- [What you should do]
Without pictures, return the lines from the one containing "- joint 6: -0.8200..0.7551" through the last line of the data below, exactly.

- [Given material]
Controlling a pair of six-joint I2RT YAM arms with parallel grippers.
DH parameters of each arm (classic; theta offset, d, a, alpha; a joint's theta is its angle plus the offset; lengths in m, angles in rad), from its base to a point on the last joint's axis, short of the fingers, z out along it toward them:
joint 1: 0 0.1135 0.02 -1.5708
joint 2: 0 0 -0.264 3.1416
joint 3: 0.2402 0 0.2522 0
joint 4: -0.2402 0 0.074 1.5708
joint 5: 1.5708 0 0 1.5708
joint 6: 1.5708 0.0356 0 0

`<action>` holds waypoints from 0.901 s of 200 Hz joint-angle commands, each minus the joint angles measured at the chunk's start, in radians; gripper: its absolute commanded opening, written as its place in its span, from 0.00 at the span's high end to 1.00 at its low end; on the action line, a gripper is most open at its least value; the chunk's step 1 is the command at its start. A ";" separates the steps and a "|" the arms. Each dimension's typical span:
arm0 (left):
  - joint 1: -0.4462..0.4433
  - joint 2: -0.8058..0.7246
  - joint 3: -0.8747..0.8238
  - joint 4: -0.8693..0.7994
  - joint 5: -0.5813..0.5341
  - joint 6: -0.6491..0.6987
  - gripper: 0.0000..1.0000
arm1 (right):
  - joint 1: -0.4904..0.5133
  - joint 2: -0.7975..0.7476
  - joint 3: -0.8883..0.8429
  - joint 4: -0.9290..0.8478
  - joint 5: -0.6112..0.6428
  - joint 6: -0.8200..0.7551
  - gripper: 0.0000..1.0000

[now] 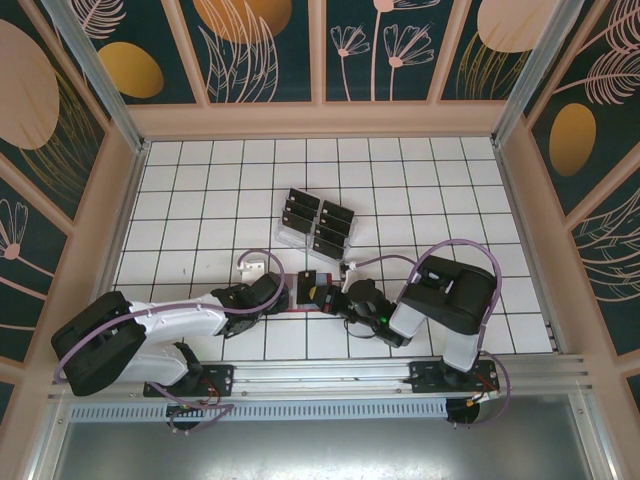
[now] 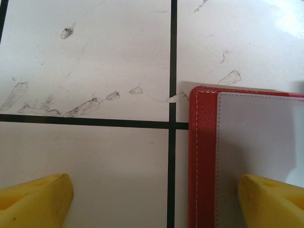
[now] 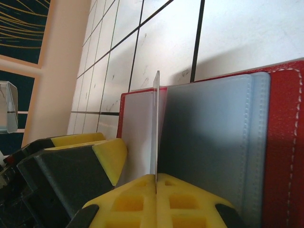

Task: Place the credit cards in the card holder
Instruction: Insert the credit card into the card slot.

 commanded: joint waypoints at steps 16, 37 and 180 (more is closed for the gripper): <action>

- [Task result]
  - joint 6: -0.8200..0.7551
  - gripper: 0.0000..1.0000

[now] 
[now] 
[now] 

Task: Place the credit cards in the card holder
Instruction: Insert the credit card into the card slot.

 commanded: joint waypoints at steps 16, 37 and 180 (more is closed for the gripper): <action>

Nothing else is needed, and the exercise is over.